In [4]:
import os # give me filesystem utilities and let me create folders programmatically
import numpy as np 
import pandas as pd

import matplotlib.pyplot as plt

os.makedirs("data/raw", exist_ok=True) # ensure that the folders exist before saving them
os.makedirs("data/processed", exist_ok=True)
os.makedirs("outputs/results", exist_ok=True)
os.makedirs("outputs/figures", exist_ok=True)

In [5]:
# rebalances are done weekly on fridays


CONFIG = {
    "start": "2016-01-01",
    "end":   "2025-12-31",
    "rebalance_rule": "W-FRI",
    "lookback_signal_mom": 252,
    "skip_mom": 21,  # skip 1 month as momentum avoids short term reversal effects
    "lookback_signal_rev": 5, # short term reversal uses the last 5 days
    "lookback_signal_vol": 20, # 1 month volatility estimate
    "lookback_beta": 252,
    "lookback_cov": 252, #estimate covariance matrix using 1 year window
    "gross_leverage": 1.0, # restricts total absolute leverage to 100%
    "pos_cap": 0.02, #cap each weight to 2%
    "lam_risk": 5.0, # scales the risk penalty term w'sigmaw (higher means less variance)
    "gamma_turnover": 1.0, # scales turnover penalty (affects abs(w-w_prev)) higher means less trades and further away from w_ideal
    "tcost_bps": 5, # 5 basis points per dollar traded
}
CONFIG

{'start': '2016-01-01',
 'end': '2025-12-31',
 'rebalance_rule': 'W-FRI',
 'lookback_signal_mom': 252,
 'skip_mom': 21,
 'lookback_signal_rev': 5,
 'lookback_signal_vol': 20,
 'lookback_beta': 252,
 'lookback_cov': 252,
 'gross_leverage': 1.0,
 'pos_cap': 0.02,
 'lam_risk': 5.0,
 'gamma_turnover': 1.0,
 'tcost_bps': 5}

In [7]:
# reduce the impacts of extreme outliers in a croiss-section of signal values
# choose to change the of bottom p and top p percentile to exactly the bottom and top p percentile
def winsorize_series(s: pd.Series, p=0.01):
    lo, hi = s.quantile(p), s.quantile(1 - p)
    return s.clip(lo, hi)

# it makes signal comparable. End up with mean 0 and standard deviation 1
def zscore_cross_section(df: pd.DataFrame):
    m = df.mean(axis=1)
    sd = df.std(axis=1).replace(0, np.nan)
    return df.sub(m, axis=0).div(sd, axis=0)

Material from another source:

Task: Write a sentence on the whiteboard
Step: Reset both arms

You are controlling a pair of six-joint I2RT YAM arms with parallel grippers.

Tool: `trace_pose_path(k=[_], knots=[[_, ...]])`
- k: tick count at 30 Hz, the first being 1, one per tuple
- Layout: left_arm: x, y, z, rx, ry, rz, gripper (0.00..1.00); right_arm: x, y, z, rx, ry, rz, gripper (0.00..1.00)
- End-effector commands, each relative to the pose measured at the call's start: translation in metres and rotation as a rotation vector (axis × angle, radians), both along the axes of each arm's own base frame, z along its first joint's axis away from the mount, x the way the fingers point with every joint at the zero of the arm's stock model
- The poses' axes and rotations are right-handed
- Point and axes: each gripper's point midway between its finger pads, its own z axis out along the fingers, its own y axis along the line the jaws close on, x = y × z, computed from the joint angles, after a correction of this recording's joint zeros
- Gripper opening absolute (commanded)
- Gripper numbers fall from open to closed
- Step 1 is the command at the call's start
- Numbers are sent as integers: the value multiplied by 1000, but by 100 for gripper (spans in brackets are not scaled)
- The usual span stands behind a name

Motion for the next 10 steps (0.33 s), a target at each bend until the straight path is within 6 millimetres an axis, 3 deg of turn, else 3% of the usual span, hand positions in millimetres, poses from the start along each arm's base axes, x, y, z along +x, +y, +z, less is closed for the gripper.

# return the worse drawdown....
def max_drawdown(equity: pd.Series):
    peak = equity.cummax()
    dd = equity / peak - 1.0
    return dd.min(), dd

# return toString of stats annual
def annualized_stats(r: pd.Series, periods=252):
    mu = r.mean() * periods
    vol = r.std() * np.sqrt(periods)
    sharpe = np.nan if vol == 0 else mu / vol
    return {"ann_return": mu, "ann_vol": vol, "sharpe": sharpe}

# choose rebalance dates aligned to actual trading days and avoid rebalancing on non trading days
def make_rebalance_dates(index: pd.DatetimeIndex, rule: str):
    s = pd.Series(index=index, data=1)
    dates = s.resample(rule).last().index
    dates = dates.intersection(index)
    return dates